Statistics and disinformation: Is there a link?

These examples from the peak COVID era show us how the interpretation of facts can also generate disinfo

Very often when we hear about statistics we think of credibility, truthfulness, and original research. Usually, the statistics are compiled by professionals in this field. However, such a factual tool can still be skilfully used to achieve controversial goals or produce misinformation and disinformation. In the early months of the Covid pandemic, this statement was particularly evident.

How can statistics be used to influence decisions improperly? Well, that largely depends on how we interpret them.

In an article for Forbes magazine from 2020, Dr Robert Pearl points out that there are at least three ways that statistics, related to coronavirus might be misleading.
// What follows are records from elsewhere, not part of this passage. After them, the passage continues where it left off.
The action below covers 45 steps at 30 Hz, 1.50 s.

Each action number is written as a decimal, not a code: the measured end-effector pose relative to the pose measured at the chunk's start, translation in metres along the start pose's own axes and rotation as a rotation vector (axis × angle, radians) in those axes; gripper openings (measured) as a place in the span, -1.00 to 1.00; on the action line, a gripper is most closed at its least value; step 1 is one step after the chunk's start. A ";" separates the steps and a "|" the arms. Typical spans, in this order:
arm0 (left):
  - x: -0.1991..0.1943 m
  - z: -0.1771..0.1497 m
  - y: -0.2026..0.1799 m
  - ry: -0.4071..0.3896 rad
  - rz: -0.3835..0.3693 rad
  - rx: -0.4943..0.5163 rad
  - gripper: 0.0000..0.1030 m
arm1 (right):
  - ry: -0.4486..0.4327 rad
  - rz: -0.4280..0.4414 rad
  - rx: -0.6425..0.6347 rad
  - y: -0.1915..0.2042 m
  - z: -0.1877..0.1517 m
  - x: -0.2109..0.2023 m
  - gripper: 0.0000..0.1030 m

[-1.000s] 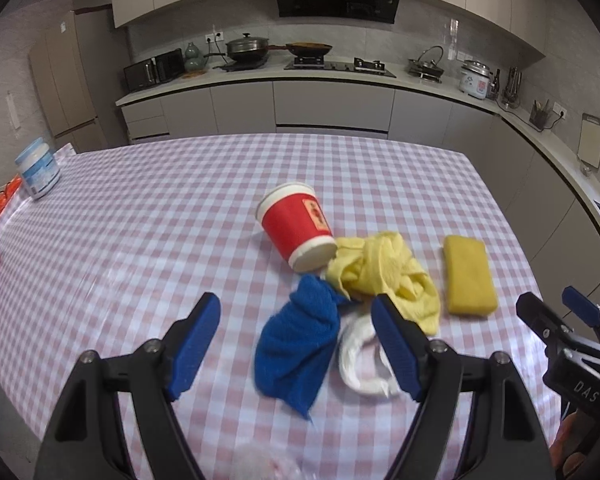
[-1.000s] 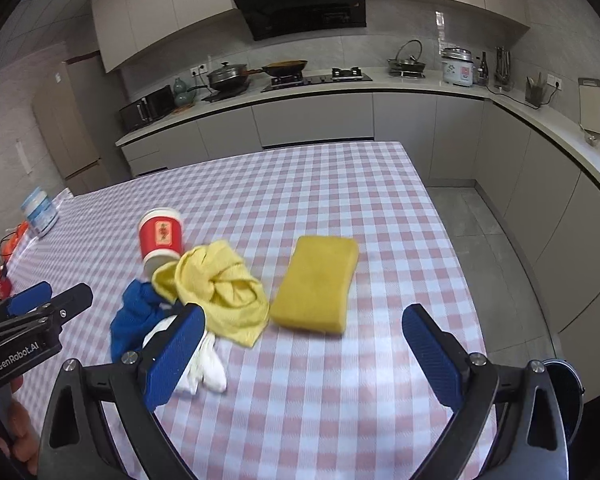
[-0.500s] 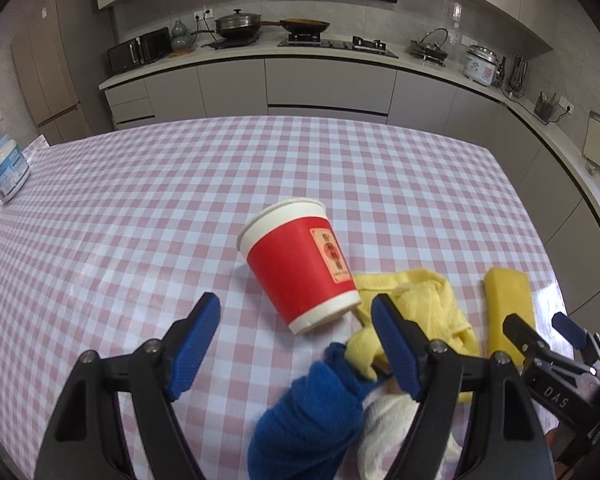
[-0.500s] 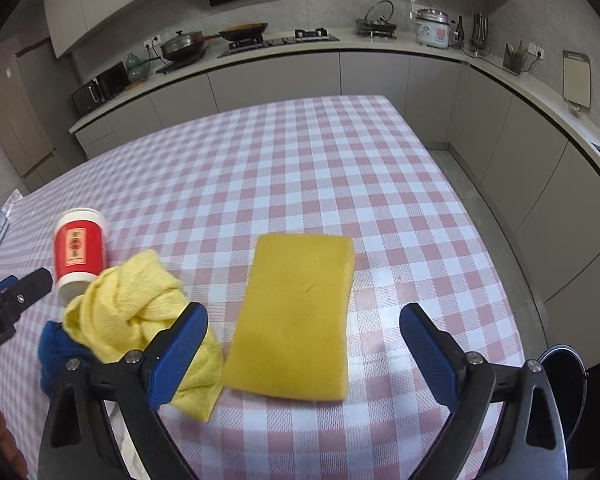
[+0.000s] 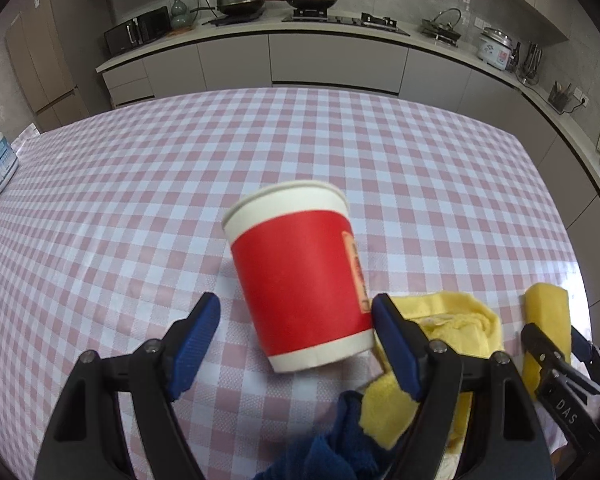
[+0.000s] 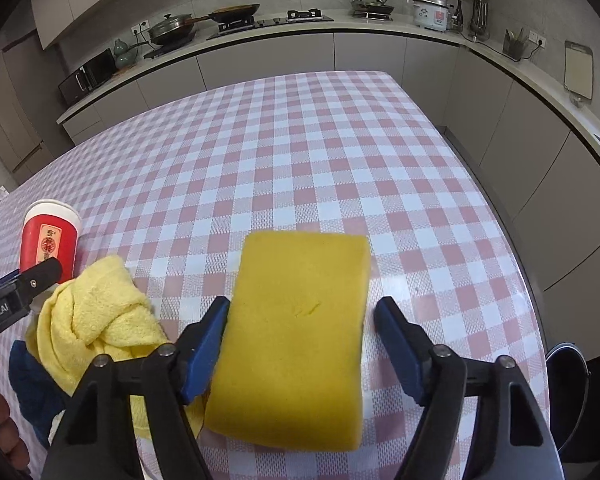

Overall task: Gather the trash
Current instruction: 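Grasp the yellow sponge with the right gripper while the left grasps the red paper cup, then lift the sponge and red cup and carry both toward the black bucket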

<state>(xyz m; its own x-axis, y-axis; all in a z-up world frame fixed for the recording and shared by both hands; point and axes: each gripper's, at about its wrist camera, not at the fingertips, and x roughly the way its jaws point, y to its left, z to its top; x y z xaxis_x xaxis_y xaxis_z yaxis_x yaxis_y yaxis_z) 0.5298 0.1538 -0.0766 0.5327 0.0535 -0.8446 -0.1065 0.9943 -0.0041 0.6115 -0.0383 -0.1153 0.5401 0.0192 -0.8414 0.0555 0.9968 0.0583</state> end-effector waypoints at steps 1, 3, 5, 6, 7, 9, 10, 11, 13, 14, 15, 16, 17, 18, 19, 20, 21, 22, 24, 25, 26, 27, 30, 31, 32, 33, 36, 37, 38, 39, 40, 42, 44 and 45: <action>0.001 0.000 -0.001 0.004 0.002 0.001 0.54 | -0.003 -0.002 -0.003 0.001 0.002 0.001 0.27; 0.005 0.001 -0.002 0.009 0.004 0.002 0.54 | -0.007 0.000 -0.012 0.003 0.008 0.004 0.22; 0.008 0.003 -0.002 0.010 0.003 0.002 0.54 | -0.015 0.005 -0.018 0.004 0.014 0.008 0.20; 0.010 0.004 -0.003 0.008 0.007 0.003 0.54 | -0.021 0.008 -0.020 0.005 0.016 0.009 0.20; 0.012 0.006 -0.003 0.009 0.007 0.002 0.54 | -0.026 0.012 -0.022 0.006 0.019 0.011 0.19; 0.017 0.009 -0.003 0.014 0.003 0.000 0.54 | -0.033 0.011 -0.029 0.007 0.023 0.015 0.19; 0.020 0.012 -0.004 0.016 0.003 0.000 0.54 | -0.035 0.012 -0.032 0.008 0.025 0.017 0.19; 0.021 0.014 -0.004 0.016 0.000 0.001 0.54 | -0.038 0.016 -0.033 0.009 0.028 0.019 0.19; 0.024 0.016 -0.004 0.008 0.001 0.004 0.54 | -0.043 0.018 -0.033 0.011 0.032 0.023 0.19; 0.025 0.017 -0.004 0.007 0.002 0.004 0.54 | -0.046 0.017 -0.034 0.012 0.034 0.025 0.19; 0.027 0.018 -0.004 0.008 -0.001 0.005 0.53 | -0.048 0.016 -0.036 0.013 0.035 0.026 0.19; 0.028 0.019 -0.004 0.010 -0.009 0.001 0.51 | -0.050 0.015 -0.038 0.013 0.037 0.028 0.19; 0.029 0.019 -0.003 0.010 -0.013 -0.003 0.39 | -0.050 0.016 -0.039 0.014 0.039 0.029 0.18; 0.030 0.019 -0.002 0.012 -0.021 -0.007 0.19 | -0.051 0.018 -0.039 0.014 0.041 0.030 0.17; 0.031 0.019 -0.002 0.017 -0.026 -0.006 0.18 | -0.053 0.019 -0.038 0.014 0.042 0.031 0.17; 0.031 0.018 -0.002 0.012 -0.027 -0.006 0.17 | -0.053 0.020 -0.039 0.014 0.042 0.031 0.16; 0.029 0.018 -0.002 0.006 -0.025 -0.007 0.16 | -0.053 0.023 -0.041 0.015 0.043 0.031 0.15; 0.029 0.018 -0.001 0.001 -0.029 -0.010 0.15 | -0.053 0.025 -0.044 0.015 0.042 0.031 0.15; 0.026 0.017 0.000 -0.010 -0.036 -0.018 0.14 | -0.056 0.029 -0.051 0.017 0.042 0.030 0.13; 0.023 0.017 0.000 -0.022 -0.037 -0.022 0.13 | -0.057 0.035 -0.053 0.018 0.042 0.028 0.13; 0.020 0.017 0.001 -0.032 -0.040 -0.022 0.13 | -0.059 0.038 -0.053 0.018 0.042 0.027 0.12; 0.017 0.016 0.003 -0.040 -0.044 -0.021 0.13 | -0.063 0.040 -0.054 0.018 0.042 0.025 0.12; 0.007 0.015 0.005 -0.060 -0.052 -0.022 0.13 | -0.079 0.052 -0.053 0.018 0.040 0.014 0.11; 0.004 0.015 0.007 -0.066 -0.054 -0.022 0.13 | -0.087 0.055 -0.053 0.017 0.040 0.009 0.11; 0.000 0.014 0.008 -0.074 -0.059 -0.021 0.12 | -0.094 0.057 -0.053 0.016 0.039 0.004 0.11; -0.004 0.013 0.008 -0.083 -0.064 -0.020 0.12 | -0.098 0.059 -0.051 0.016 0.039 -0.001 0.11; -0.020 0.010 0.007 -0.108 -0.074 -0.015 0.12 | -0.116 0.069 -0.043 0.014 0.035 -0.017 0.11; -0.023 0.009 0.009 -0.114 -0.078 -0.013 0.12 | -0.123 0.070 -0.043 0.013 0.034 -0.024 0.11; -0.028 0.007 0.009 -0.121 -0.080 -0.011 0.12 | -0.129 0.073 -0.041 0.012 0.032 -0.029 0.11; -0.034 0.005 0.009 -0.128 -0.084 -0.008 0.12 | -0.133 0.077 -0.038 0.011 0.030 -0.034 0.11; -0.036 0.004 0.008 -0.133 -0.086 -0.006 0.12 | -0.138 0.081 -0.035 0.010 0.028 -0.039 0.11; -0.045 0.000 0.007 -0.146 -0.089 -0.001 0.12 | -0.153 0.084 -0.034 0.009 0.022 -0.051 0.11; -0.053 -0.006 0.004 -0.157 -0.090 0.008 0.12 | -0.165 0.093 -0.033 0.007 0.015 -0.063 0.11; -0.058 -0.009 0.002 -0.162 -0.092 0.013 0.12 | -0.170 0.096 -0.034 0.007 0.013 -0.067 0.11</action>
<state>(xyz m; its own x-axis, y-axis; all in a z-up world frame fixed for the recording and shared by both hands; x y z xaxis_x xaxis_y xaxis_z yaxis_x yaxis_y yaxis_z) 0.4911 0.1515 -0.0325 0.6681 -0.0250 -0.7436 -0.0408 0.9967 -0.0702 0.5861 -0.0335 -0.0514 0.6760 0.1033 -0.7296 -0.0301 0.9932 0.1127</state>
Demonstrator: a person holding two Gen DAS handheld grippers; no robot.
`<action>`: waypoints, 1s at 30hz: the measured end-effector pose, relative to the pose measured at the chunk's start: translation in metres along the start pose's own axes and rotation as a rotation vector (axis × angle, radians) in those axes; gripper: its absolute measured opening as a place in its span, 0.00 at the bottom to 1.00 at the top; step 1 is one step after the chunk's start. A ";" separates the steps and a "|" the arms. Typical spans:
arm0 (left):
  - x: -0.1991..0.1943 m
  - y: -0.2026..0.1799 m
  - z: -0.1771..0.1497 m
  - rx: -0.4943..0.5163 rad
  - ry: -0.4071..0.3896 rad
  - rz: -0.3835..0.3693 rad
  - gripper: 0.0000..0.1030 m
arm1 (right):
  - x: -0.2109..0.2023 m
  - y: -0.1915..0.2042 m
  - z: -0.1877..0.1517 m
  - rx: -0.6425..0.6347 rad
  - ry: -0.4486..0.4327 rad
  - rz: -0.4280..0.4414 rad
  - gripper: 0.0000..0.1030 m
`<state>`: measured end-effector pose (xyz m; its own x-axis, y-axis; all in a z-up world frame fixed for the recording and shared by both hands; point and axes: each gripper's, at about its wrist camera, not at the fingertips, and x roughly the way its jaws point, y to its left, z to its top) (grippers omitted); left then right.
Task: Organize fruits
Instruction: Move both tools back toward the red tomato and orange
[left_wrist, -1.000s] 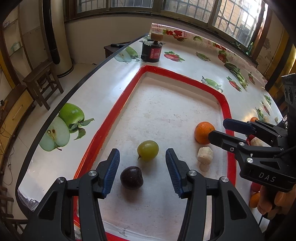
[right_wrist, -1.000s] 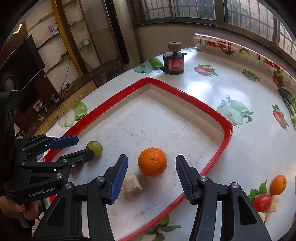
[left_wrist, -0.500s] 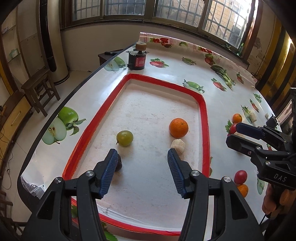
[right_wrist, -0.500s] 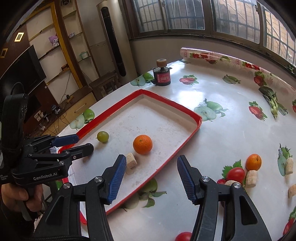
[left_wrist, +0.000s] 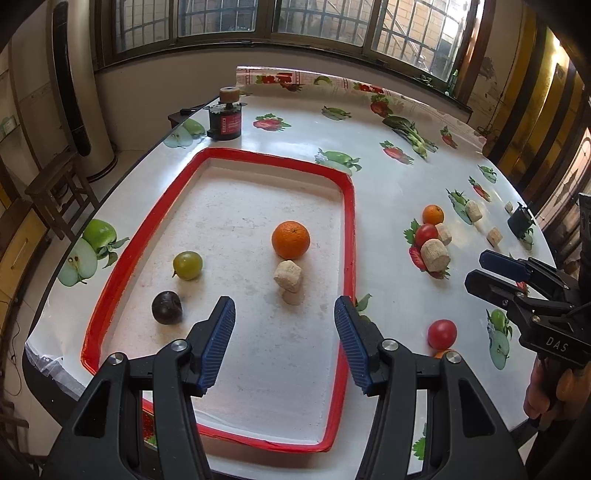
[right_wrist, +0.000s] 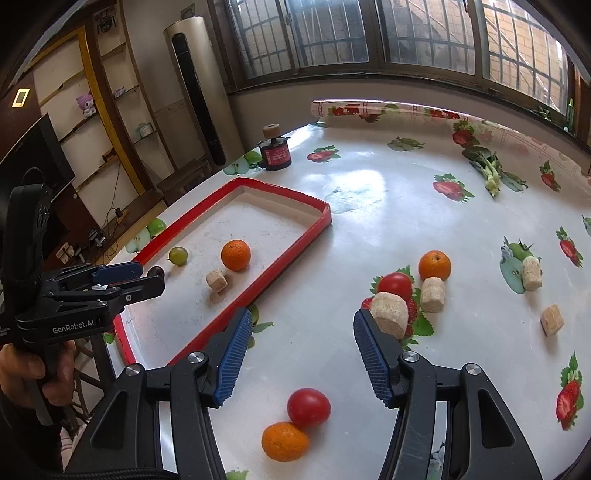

Stats can obscure the larger picture

Take for example the statistics related to the confirmed cases of Covid 19. When working with numbers one must be careful because when you hear confirmed cases it does not automatically mean that this describes the complete spread of the infection - there are many people who have been infected and contagious but have not been tested. That is, the number can vary continuously.

A second example is the number of tests done. To what extent do they even indicate that the pandemic is under control? Based on the evidence provided by the author, it turns out that the tests done couldn’t prove the pandemic was under control.

When it comes to the many tests done daily, several questions arose. Did the tests done show that the mass situation was under control at that moment? And were the tests themselves reliable at all?

Apparently, it was not reliable, because no matter how many people you test daily, this is still not a guarantee for mastering the situation. For one, their effectiveness was not 100%, and in addition, it took up to a week, at the time, for results to be confirmed during which period a contagious person could unknowingly infect others. Statistics were thus, at best, a precarious and incomplete snapshot of reality.

In third place, there was the question of the fatality of cases with Covid 19. Perhaps this was the most important thing to pay attention to because such statistics could seriously influence public perception of the new disease. To date, it is known that the case fatality rate compared to the number of infected represents a fairly small ratio.

This statement in no way belittles the number of deaths, but the point is different. That is, if one chooses to point out to the mass audience only the number of those who have died from Covid 19, without providing any reference points and comparisons, then the information itself could confusion and anxiety.

It can therefore be concluded that when we focus on only one aspect of something from a given statistic report, we shouldn’t assume that it shows the whole picture. This could be a fertile ground for misinformation generation. And if we interpret any given information according to our desires and goals, then this would also produce intentional disinformation, or at the very least, a debatable truth.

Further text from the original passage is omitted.